* TASK PROMPT
Beginning with the first line, copy out each line of the material until the line containing "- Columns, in" has been copied as well.

* SUPPLIED MATERIAL
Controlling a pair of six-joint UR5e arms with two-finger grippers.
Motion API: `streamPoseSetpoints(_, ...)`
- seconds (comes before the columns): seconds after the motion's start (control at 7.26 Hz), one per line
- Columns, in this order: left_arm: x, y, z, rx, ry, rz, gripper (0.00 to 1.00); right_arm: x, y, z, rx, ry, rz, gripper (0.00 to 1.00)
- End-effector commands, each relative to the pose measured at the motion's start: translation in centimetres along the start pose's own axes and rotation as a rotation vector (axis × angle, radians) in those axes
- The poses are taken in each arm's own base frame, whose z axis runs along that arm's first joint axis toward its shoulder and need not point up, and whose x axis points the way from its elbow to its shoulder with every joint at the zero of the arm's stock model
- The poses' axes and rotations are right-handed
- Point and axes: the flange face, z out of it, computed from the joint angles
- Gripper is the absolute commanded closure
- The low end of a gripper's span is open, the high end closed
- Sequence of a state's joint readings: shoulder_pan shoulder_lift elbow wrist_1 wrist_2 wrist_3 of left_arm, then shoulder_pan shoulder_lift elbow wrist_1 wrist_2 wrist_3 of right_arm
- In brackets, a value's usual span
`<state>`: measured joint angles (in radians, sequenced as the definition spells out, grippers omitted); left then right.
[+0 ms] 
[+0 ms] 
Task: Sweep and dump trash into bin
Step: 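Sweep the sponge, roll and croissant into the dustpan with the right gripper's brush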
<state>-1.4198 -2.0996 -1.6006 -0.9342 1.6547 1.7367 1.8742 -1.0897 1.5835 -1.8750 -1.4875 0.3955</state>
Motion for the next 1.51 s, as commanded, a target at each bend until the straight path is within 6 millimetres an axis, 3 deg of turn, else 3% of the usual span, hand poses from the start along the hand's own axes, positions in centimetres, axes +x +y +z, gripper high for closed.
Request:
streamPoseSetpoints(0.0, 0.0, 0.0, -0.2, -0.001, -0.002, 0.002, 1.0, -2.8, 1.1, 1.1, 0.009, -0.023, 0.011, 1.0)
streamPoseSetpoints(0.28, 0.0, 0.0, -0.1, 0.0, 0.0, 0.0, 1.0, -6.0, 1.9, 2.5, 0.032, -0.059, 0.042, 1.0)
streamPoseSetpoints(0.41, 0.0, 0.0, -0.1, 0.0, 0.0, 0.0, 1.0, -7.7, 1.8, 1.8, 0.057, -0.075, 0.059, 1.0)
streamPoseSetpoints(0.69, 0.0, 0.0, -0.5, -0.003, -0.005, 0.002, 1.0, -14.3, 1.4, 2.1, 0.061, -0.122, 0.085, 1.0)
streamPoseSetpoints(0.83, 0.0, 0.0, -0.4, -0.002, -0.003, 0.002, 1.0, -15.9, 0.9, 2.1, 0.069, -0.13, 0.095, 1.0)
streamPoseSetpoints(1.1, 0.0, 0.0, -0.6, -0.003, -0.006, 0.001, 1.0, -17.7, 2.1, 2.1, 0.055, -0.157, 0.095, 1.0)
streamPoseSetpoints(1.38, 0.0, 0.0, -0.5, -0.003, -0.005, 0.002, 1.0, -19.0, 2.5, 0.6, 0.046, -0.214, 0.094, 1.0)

* YOUR RESPONSE
Controlling a pair of six-joint UR5e arms with two-finger grippers.
Motion API: `streamPoseSetpoints(_, ...)`
- seconds (comes before the columns): seconds after the motion's start (control at 7.26 Hz), one per line
- Columns, in this order: left_arm: x, y, z, rx, ry, rz, gripper (0.00 to 1.00); right_arm: x, y, z, rx, ry, rz, gripper (0.00 to 1.00)

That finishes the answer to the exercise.